DESCRIPTION OF THE TASK - Every line of the entries that holds the word "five" is to be copied.

DATA FOR ANALYSIS -
-=-=-

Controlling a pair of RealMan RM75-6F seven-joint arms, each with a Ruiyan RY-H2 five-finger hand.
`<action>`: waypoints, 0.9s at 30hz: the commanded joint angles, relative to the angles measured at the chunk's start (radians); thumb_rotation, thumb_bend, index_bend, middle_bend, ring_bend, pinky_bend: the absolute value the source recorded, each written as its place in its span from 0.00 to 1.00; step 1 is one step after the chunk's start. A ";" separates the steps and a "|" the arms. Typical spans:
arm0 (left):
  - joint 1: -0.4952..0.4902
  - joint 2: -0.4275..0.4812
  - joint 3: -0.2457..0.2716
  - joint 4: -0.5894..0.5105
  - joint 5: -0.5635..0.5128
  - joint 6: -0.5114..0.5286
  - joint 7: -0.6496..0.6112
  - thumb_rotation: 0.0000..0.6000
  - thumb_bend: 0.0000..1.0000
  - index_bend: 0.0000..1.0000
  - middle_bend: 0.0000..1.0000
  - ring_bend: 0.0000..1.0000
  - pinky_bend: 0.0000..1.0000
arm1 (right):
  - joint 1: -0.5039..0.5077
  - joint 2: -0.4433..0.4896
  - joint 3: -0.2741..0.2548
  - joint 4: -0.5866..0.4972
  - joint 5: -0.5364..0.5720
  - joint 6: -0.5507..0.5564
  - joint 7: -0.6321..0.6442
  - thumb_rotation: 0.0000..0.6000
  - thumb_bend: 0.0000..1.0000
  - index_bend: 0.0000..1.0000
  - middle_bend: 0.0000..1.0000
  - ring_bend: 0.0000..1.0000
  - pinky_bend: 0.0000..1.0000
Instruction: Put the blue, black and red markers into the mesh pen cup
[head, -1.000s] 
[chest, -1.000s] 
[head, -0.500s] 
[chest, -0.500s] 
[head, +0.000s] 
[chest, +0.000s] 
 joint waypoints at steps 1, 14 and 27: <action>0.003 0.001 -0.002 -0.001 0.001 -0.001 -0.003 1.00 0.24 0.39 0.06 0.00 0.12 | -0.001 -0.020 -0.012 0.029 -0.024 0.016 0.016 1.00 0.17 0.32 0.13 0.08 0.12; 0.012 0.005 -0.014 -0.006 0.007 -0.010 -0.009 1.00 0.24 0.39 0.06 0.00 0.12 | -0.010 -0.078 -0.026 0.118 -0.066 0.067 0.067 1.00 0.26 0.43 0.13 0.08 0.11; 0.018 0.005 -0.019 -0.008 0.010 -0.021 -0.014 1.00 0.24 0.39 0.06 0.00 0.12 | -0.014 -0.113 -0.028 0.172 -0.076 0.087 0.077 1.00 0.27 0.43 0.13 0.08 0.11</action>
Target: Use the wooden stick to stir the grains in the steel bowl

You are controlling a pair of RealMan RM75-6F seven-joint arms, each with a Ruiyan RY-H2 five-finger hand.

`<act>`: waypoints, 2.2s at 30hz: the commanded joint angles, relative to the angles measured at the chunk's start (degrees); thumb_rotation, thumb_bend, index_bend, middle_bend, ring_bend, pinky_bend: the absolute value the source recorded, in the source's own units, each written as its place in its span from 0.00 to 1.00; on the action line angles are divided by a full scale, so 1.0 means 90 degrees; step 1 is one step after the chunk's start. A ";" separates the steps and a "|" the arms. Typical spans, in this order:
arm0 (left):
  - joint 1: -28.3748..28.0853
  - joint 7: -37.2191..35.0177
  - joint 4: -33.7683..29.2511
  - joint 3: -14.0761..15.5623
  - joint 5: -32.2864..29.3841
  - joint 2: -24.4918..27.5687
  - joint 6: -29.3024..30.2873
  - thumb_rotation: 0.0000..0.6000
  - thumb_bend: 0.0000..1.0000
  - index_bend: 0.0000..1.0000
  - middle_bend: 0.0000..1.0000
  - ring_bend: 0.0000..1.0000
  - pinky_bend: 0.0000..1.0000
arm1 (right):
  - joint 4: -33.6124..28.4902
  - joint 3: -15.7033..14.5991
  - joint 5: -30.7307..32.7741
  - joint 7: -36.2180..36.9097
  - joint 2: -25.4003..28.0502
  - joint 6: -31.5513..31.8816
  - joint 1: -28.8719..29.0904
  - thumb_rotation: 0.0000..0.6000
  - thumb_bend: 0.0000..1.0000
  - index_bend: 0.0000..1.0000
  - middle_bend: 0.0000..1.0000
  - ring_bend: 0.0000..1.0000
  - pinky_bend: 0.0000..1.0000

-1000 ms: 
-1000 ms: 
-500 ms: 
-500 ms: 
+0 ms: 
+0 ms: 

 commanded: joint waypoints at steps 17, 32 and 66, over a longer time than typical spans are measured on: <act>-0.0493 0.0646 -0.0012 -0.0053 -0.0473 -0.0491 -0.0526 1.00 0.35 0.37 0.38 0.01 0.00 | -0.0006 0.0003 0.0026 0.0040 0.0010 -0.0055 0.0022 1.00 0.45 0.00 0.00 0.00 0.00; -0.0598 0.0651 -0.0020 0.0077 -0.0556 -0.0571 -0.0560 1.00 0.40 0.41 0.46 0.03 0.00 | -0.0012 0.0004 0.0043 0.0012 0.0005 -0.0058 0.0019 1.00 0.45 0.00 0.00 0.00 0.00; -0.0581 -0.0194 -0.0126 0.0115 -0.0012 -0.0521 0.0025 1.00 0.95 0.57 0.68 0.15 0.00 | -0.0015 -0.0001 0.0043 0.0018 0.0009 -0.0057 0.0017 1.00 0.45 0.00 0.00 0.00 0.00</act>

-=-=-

YOUR SOLUTION -
Controlling a pair of RealMan RM75-6F seven-joint arms, each with a Ruiyan RY-H2 five-finger hand.
You are controlling a pair of RealMan RM75-6F seven-joint arms, each with a Ruiyan RY-H2 five-finger hand.

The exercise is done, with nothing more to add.